The United States has been the most generous country in the world over the past decade, according to the World Giving Index measure of 128 countries.
With all this economic uncertainty, high unemployment and market volatility, what will happen to charitable giving in 2020? Upon evaluation of COVID-19’s impact on charitable donations, we must consider several issues:
Oftentimes, there is a high correlation between charitable giving in America and the GDP. Since the mid-1900s, charitable giving hovered around 2 percent of the annual GDP. That 2 percent even held true following the 2008 financial crisis when it only decreased to 1.9 percent from 2009 through 2011. According to Fannie Mae, the growth forecast for 2020 is -5.4 percent. If we look at the numbers, the 2019 GDP was $21.44 trillion and therefore charitable giving at 2 percent was approximately $450 billion. If the GDP declines by 5.4 percent and giving declines to 1.9 percent, that would be a decrease in charitable giving of $43 billion or roughly 10 percent. This would cause an undue hardship on nonprofit organizations and, in turn, on their beneficiaries.
One mitigating factor is the Coronavirus Aid, Relief, and Economic Security Act or CARES Act, which was signed into law in March. In addition to all the other benefits for Americans, including stimulus checks, small business loans and the pause of Required Minimum Distributions from IRA accounts, the CARES Act has a section that encourages charitable giving to nonprofits. It includes some revisions to the Internal Revenue Code intended to encourage charitable giving, particularly of cash donations and food. This Act recognizes the need for charities to receive donations during the pandemic. This is often accomplished by giving additional tax benefits to taxpayers who support charities. Some benefits for charitable donors in the CARES Act include:
- New Deduction: For taxpayers who take the standard deduction, up to $300 per taxpayer ($600 for a married couple) in annual charitable contributions are permitted. This must be given directly to a charity. Donations to donor advised funds (DAF) will not qualify for this deduction.

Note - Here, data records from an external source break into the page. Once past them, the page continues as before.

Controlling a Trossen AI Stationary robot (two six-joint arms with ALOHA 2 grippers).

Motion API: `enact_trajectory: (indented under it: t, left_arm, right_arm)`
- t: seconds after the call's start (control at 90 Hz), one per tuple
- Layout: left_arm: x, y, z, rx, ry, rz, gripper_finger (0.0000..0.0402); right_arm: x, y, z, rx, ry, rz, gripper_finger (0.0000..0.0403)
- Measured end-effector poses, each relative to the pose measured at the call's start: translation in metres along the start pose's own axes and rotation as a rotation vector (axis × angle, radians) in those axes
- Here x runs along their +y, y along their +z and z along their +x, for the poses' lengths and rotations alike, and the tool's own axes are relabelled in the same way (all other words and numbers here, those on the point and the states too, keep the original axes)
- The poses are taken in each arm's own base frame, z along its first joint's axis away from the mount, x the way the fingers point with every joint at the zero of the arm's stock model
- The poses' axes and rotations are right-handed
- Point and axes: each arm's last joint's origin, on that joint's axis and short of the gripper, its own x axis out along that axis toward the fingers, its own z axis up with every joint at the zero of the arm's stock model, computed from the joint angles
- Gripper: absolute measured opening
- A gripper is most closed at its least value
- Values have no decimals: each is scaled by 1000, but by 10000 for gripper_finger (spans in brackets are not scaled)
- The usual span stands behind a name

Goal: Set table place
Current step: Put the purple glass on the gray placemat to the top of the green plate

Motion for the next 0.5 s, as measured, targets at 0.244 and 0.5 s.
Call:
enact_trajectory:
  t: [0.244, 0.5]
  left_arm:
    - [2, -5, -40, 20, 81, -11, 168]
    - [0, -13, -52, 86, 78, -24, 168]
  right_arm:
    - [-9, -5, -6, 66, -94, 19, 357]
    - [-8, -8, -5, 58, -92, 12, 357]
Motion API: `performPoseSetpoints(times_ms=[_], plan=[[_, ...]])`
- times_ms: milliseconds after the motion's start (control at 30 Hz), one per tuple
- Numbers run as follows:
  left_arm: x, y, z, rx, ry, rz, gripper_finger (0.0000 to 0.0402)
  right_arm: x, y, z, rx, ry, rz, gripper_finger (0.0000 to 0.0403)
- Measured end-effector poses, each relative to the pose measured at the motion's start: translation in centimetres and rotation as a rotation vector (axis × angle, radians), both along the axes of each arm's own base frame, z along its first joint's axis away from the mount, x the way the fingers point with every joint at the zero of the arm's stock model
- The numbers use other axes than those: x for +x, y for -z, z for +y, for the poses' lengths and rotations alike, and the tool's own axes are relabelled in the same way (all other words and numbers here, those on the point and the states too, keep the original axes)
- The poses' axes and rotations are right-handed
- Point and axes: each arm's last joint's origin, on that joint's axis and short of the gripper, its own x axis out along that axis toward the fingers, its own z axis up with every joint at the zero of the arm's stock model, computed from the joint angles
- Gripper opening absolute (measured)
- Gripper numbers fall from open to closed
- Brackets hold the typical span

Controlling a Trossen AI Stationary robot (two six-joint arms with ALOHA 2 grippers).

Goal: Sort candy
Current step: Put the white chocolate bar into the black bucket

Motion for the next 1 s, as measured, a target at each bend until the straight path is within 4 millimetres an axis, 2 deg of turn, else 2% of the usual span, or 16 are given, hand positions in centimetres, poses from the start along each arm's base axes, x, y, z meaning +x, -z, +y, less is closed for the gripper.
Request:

- New Charitable Deduction Limits: For taxpayers who itemize their tax return, they can elect to deduct donations up to 100 percent of their 2020 AGI (up from 60 percent previously). Corporations may deduct up to 25 percent of taxable income (up from 10 percent previously). These donations, like the ones for taxpayers claiming standard deductions, must be given to a public charity and not a DAF.
- Food Inventory Deduction: In addition to cash donations, the CARES Act incentivizes food donations by increasing the deduction from 15 percent to 25 percent.
How 2020 is shaping up
So how have charitable donations been affected to date in 2020? According to Fidelity Charitable’s Communities in Crisis report released near the end of the second quarter, in the first four months of 2020, donors nationwide recommended 544,000 grants totaling $2.4 billion, which is an increase of 16 percent from the same time period in 2019. A separate study by the Community Foundation Public Awareness Initiative tracked grants at 32 community foundations from March to May 2020 and found an increase in grants of 80 percent from the same time period in 2019. We cannot make an assessment as to the specific reasons for each donor’s increase, but a combination of the CARES Act incentives and the heightened willingness to help those in need motivated by the pandemic are sure to be a few of the major reasons for such generosity. Thus far in 2020, the most popular charitable sector in the U.S. was human services, whereas religion was the most popular sector in 2019.
Source: Fidelity Charitable June 2020
Grants to foodbanks and other food assistance programs were up 667 percent nationally. These statistics in gifting trends of 2020 fall in line with other times of crisis when we find that people look to their places of worship, food pantries and other charitable organizations for help.
Given the unemployment rate and subsequent food insecurity our country is seeing, the surge in charitable gifting is a step in the right direction toward providing solutions to the problems arising from the events of 2020.